3. Synergy of IoT and Satellite Data
Maximum effectiveness in environmental monitoring is achieved not through the isolated use of IoT or satellite-based Earth remote sensing (RS) systems, but through their integration into a unified digital platform. Satellite observations provide broad spatial coverage and detect large-scale environmental changes, while IoT sensors deliver high-precision local information in real time. Such a combination makes it possible to integrate the global context with detailed measurements.
For example, data from the European Union’s Copernicus Programme are widely used for monitoring fires, air quality, and land conditions. The Copernicus Atmosphere Monitoring Service (CAMS) provides satellite data on concentrations of atmospheric pollutants and aerosols.

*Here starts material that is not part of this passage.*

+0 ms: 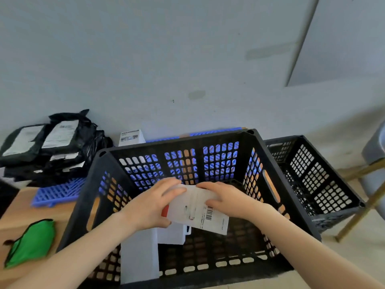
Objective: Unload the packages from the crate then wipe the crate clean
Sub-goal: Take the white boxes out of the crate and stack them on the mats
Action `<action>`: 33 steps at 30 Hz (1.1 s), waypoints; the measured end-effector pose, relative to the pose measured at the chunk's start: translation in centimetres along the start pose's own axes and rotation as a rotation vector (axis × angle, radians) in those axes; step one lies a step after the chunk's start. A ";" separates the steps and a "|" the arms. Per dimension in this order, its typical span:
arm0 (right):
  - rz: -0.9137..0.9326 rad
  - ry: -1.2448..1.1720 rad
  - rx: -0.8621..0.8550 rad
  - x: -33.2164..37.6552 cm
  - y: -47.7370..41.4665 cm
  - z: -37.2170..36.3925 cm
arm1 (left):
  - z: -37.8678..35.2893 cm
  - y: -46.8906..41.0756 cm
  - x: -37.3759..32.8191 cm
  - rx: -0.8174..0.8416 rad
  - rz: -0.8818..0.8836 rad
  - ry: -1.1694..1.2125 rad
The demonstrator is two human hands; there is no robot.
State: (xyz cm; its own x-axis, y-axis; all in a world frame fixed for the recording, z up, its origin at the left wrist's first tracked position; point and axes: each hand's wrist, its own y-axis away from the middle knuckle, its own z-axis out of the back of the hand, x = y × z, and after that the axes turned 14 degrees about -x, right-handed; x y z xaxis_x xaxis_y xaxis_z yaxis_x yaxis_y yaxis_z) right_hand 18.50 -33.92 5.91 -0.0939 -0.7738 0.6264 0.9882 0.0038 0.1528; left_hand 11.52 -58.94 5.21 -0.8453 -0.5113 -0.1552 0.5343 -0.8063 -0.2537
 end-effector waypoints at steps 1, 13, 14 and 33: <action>0.027 -0.033 -0.030 0.5 0.1 0.4 | 0.8 0.3 0.3 -0.047 -0.014 -0.014; 0.026 -0.704 -0.339 7.1 -0.5 1.3 | 7.7 2.5 1.5 -0.702 0.474 0.012; 0.023 -0.762 -0.362 7.8 -0.6 1.2 | 8.0 2.7 1.3 -0.751 0.535 0.060; 0.106 -0.906 -0.433 21.1 -8.8 -3.1 | 13.0 4.9 9.8 -0.636 0.579 0.481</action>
State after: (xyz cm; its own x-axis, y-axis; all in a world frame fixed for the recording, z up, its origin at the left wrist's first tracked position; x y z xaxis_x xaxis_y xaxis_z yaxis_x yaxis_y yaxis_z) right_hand 8.25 -52.23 15.36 0.1184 -0.0090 0.9929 0.9387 -0.3250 -0.1149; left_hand 5.88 -71.74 14.82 -0.4414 -0.4874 -0.7534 0.8832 -0.0874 -0.4609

In the field of forest fires, this synergy is particularly evident. Sentinel-3 and Terra (NASA) satellites detect thermal anomalies and fire hotspots over large areas, while local air quality sensors and meteorological stations record smoke concentrations and their impact on populated areas. NASA’s Fire Information for Resource Management System (FIRMS) mapping web platform provides near real-time data on fires.

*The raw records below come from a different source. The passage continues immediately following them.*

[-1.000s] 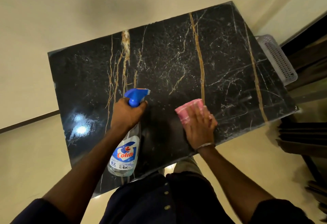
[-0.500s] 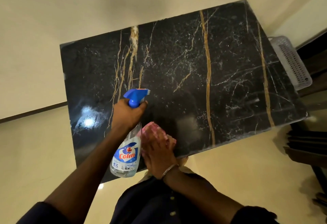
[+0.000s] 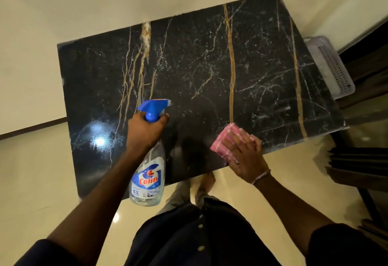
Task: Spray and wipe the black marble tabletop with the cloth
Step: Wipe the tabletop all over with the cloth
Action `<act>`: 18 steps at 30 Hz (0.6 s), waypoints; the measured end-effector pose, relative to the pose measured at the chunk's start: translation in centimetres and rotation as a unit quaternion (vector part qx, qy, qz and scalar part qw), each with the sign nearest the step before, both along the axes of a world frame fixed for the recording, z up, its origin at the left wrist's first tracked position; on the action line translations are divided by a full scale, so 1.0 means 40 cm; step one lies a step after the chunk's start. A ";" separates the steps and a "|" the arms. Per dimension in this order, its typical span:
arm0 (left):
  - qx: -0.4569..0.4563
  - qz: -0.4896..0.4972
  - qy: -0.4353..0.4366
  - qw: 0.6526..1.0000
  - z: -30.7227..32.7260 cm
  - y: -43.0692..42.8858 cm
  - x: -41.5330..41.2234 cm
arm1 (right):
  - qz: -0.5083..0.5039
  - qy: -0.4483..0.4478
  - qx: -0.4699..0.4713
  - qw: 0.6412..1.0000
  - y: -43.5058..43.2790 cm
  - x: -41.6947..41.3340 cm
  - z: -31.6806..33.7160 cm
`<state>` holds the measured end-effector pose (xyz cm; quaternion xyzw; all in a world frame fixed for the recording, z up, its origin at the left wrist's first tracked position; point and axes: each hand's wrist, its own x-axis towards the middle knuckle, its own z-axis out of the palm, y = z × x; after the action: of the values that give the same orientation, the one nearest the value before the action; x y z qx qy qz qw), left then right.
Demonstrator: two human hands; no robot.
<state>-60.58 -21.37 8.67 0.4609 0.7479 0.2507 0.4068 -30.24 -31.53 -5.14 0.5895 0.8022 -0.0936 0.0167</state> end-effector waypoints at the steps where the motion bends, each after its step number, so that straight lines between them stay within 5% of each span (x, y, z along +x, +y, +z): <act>1: 0.003 0.000 0.000 1.000 0.004 -0.002 0.001 | -0.040 -0.009 -0.011 0.999 0.003 0.013 0.002; 6: 0.010 0.007 0.002 1.000 0.023 -0.007 -0.013 | -0.204 -0.002 -0.003 0.979 -0.007 -0.131 0.015; 14: -0.001 0.005 0.012 1.000 0.038 0.034 -0.046 | 0.162 0.053 0.022 0.985 -0.002 -0.279 -0.006; 16: -0.004 -0.001 0.007 1.000 0.039 0.055 -0.056 | 0.154 0.033 0.037 0.987 0.010 -0.210 -0.008; 18: 0.003 -0.011 0.002 1.000 0.046 0.075 -0.058 | 0.031 0.031 0.023 0.999 0.028 -0.129 -0.012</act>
<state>-62.92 -18.37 10.50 0.4705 0.7430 0.2472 0.4068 -35.38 -30.43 -5.61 0.5610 0.8224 -0.0928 -0.0188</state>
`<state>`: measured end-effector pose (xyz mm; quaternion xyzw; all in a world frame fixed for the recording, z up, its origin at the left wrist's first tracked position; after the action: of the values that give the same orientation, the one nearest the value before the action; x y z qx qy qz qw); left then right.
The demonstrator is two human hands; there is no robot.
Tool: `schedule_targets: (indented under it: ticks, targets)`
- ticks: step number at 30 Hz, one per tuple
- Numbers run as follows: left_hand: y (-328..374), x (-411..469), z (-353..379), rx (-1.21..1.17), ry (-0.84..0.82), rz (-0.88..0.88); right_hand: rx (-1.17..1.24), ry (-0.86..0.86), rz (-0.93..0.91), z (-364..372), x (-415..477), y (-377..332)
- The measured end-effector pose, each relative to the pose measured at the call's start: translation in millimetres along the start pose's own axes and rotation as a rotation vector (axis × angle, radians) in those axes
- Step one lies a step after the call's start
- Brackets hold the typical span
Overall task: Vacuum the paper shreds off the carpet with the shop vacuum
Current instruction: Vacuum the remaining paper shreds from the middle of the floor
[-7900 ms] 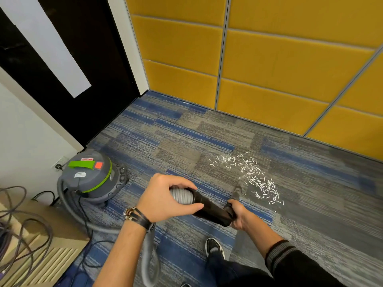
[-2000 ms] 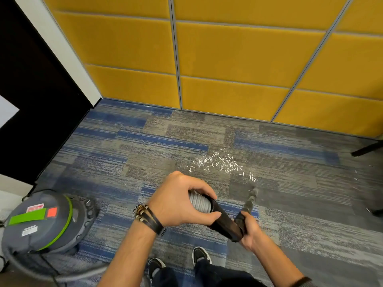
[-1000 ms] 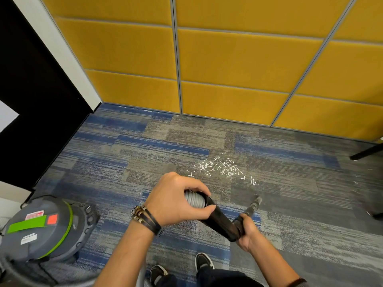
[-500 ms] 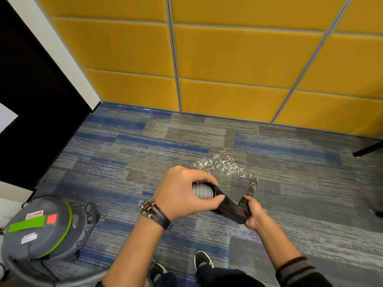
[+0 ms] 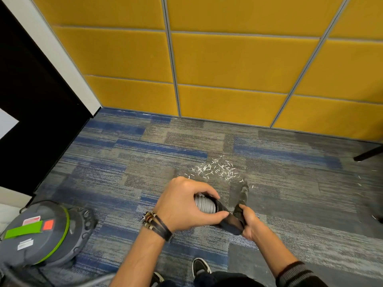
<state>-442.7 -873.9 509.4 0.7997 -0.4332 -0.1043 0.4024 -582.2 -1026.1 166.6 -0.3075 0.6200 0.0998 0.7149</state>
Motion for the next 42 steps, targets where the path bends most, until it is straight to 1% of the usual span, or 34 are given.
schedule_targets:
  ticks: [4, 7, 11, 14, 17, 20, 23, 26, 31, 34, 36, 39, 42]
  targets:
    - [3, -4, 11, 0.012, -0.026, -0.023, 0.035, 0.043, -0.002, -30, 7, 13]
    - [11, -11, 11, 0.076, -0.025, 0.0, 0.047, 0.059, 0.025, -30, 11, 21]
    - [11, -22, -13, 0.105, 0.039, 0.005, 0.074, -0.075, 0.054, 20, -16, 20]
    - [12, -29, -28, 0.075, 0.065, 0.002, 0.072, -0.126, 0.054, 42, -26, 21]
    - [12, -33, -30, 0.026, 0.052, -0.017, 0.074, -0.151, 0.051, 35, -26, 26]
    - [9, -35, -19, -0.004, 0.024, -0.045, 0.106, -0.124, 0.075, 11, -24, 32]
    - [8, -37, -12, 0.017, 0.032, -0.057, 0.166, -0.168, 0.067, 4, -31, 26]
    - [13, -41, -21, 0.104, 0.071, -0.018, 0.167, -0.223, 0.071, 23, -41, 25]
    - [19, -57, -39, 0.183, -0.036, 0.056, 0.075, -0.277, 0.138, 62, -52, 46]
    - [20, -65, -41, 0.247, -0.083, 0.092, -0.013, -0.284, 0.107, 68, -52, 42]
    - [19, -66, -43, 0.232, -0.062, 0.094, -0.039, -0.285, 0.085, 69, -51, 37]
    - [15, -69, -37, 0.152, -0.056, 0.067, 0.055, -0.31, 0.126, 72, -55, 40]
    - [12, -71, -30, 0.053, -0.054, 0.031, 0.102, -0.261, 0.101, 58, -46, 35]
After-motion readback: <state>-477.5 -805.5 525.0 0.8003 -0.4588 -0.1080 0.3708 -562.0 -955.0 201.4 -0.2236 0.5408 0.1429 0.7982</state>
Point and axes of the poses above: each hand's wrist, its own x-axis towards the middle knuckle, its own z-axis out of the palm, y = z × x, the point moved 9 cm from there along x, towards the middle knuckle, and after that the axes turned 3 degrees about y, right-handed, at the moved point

Similarly, in the field of water resources, satellite data on algal blooms or water surface temperature (Sentinel-3, MODIS) can be correlated with measurements from IoT water quality sensors deployed in specific water bodies. This makes it possible to refine the scale of the problem and respond promptly to emerging threats.
Thus, the integration of IoT and satellite data forms multi-level predictive models that are used in natural resource management, urban planning, emergency prevention, and environmental regulation. The space-to-ground integration approach is actively supported by the European Space Agency.
IoT monitoring and satellite observations today serve as fundamental technological pillars of the modern environmental control system. The Internet of Things ensures high-precision, localized, and continuous recording of environmental parameters—air and water quality, soil conditions, noise levels, emission concentrations, and other indicators. Satellite Earth remote sensing systems, in turn, provide a spatially extensive and temporally comparable picture of ongoing changes—from the regional level to the global level. This combination of detail and coverage makes it possible to move from fragmented observations to comprehensive environmental analysis.
The integration of ground-based IoT networks and satellite data creates a digital infrastructure capable of operating in real time. This implies not only the recording of the current state of the environment, but also the ability to identify trends, model development scenarios, and forecast potential risks. Through the use of machine learning algorithms and big data analytics, predictive models are formed that make it possible to assess in advance the probability of pollution events, natural disasters, or ecosystem degradation.
These technologies acquire particular importance in the context of climate change and increasing anthropogenic pressure. They provide an evidence base for the development of environmental policy, the improvement of regulatory mechanisms, and the control of compliance with environmental requirements. In addition, digital monitoring systems contribute to increasing the transparency of environmental information, thereby strengthening public oversight and trust in decision-making.
From a strategic perspective, the development of IoT and satellite observations forms the foundation for the creation of “smart” environmental platforms—digital twins of territories, integrated systems for water and forest resource management, and automated mechanisms for responding to emergency situations.
Thus, the synergy of space-based and ground-based technologies becomes a key instrument for the transition to sustainable natural resource management, reduction of environmental risks, and ensuring long-term environmental security.